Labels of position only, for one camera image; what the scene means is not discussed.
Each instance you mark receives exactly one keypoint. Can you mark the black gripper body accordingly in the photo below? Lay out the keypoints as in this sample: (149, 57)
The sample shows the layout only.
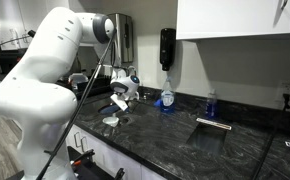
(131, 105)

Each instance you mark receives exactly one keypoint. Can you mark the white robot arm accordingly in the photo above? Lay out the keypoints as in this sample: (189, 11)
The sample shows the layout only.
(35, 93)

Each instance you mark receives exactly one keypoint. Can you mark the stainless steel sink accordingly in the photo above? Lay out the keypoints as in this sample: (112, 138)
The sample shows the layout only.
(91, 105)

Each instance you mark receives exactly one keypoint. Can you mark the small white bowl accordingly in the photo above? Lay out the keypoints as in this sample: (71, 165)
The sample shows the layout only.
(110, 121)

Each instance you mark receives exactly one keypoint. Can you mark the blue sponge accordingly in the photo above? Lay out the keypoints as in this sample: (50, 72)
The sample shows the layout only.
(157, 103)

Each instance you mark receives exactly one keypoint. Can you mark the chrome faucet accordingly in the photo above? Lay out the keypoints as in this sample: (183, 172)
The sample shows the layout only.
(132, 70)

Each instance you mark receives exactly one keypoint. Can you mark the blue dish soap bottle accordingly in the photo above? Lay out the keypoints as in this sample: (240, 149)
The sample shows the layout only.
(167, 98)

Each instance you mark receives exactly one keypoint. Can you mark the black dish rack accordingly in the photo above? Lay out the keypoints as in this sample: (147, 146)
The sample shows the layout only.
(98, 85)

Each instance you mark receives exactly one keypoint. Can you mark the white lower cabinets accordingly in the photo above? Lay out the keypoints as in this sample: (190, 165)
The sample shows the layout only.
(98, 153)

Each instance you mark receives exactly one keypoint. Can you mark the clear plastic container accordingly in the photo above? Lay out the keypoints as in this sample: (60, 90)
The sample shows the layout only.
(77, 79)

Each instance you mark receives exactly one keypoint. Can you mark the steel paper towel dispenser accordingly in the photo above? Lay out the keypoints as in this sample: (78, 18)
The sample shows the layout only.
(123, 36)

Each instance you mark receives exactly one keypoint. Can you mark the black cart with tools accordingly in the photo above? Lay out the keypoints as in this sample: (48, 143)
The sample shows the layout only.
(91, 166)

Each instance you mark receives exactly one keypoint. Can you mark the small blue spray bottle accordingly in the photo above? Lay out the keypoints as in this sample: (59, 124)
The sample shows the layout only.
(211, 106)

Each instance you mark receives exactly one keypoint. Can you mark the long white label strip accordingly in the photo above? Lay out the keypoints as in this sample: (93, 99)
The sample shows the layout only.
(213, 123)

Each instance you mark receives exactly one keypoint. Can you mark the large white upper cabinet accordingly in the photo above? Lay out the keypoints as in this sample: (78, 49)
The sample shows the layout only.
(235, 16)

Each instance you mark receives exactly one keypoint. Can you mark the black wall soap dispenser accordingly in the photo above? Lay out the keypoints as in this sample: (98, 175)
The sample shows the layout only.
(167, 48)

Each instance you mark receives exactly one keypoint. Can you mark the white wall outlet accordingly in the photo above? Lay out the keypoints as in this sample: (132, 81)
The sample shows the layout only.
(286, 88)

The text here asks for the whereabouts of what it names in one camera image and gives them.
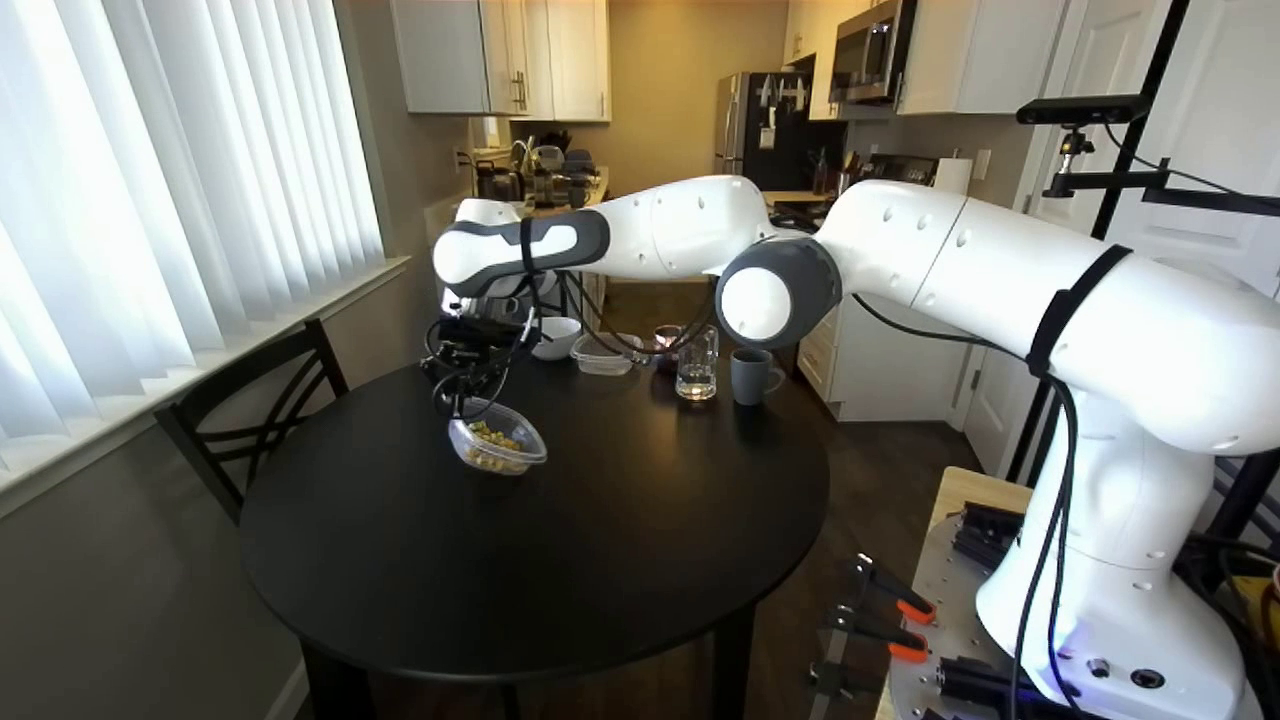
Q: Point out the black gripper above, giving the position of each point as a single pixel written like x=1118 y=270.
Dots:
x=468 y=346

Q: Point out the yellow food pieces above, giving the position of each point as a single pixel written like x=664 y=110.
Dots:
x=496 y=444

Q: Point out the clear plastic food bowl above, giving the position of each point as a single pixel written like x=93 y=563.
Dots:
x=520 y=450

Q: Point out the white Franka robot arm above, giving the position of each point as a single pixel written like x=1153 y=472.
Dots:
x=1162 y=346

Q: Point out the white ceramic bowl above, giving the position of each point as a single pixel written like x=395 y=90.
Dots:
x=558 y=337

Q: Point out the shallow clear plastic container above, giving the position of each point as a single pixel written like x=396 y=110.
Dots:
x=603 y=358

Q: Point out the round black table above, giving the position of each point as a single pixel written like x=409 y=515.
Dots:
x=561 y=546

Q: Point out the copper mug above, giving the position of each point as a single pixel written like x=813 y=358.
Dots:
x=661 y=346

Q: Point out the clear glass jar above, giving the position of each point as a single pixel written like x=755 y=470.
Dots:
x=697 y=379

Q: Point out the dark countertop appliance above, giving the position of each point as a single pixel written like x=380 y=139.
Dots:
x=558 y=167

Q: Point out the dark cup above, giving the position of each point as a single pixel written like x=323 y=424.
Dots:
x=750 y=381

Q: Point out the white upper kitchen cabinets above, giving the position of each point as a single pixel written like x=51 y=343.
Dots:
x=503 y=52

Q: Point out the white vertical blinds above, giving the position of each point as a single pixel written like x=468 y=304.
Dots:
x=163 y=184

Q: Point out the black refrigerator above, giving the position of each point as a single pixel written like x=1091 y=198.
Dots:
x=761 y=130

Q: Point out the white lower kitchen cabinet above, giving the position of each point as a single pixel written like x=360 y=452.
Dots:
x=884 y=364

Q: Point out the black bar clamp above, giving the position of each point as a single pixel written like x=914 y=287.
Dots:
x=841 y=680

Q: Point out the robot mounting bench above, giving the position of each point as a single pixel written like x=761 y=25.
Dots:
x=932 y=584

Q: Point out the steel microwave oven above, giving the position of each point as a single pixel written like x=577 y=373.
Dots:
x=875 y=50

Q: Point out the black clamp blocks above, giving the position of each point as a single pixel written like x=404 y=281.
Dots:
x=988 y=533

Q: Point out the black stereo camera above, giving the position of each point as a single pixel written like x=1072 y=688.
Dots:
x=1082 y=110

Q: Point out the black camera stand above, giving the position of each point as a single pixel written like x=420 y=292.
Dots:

^^^^

▸ The task
Wherever the word "what" occurs in the data above, copy the line it sits in.

▸ Result
Labels of position only, for one camera image; what the scene means is not discussed.
The text here asks for the whereabouts of what it names in one camera image and gives them.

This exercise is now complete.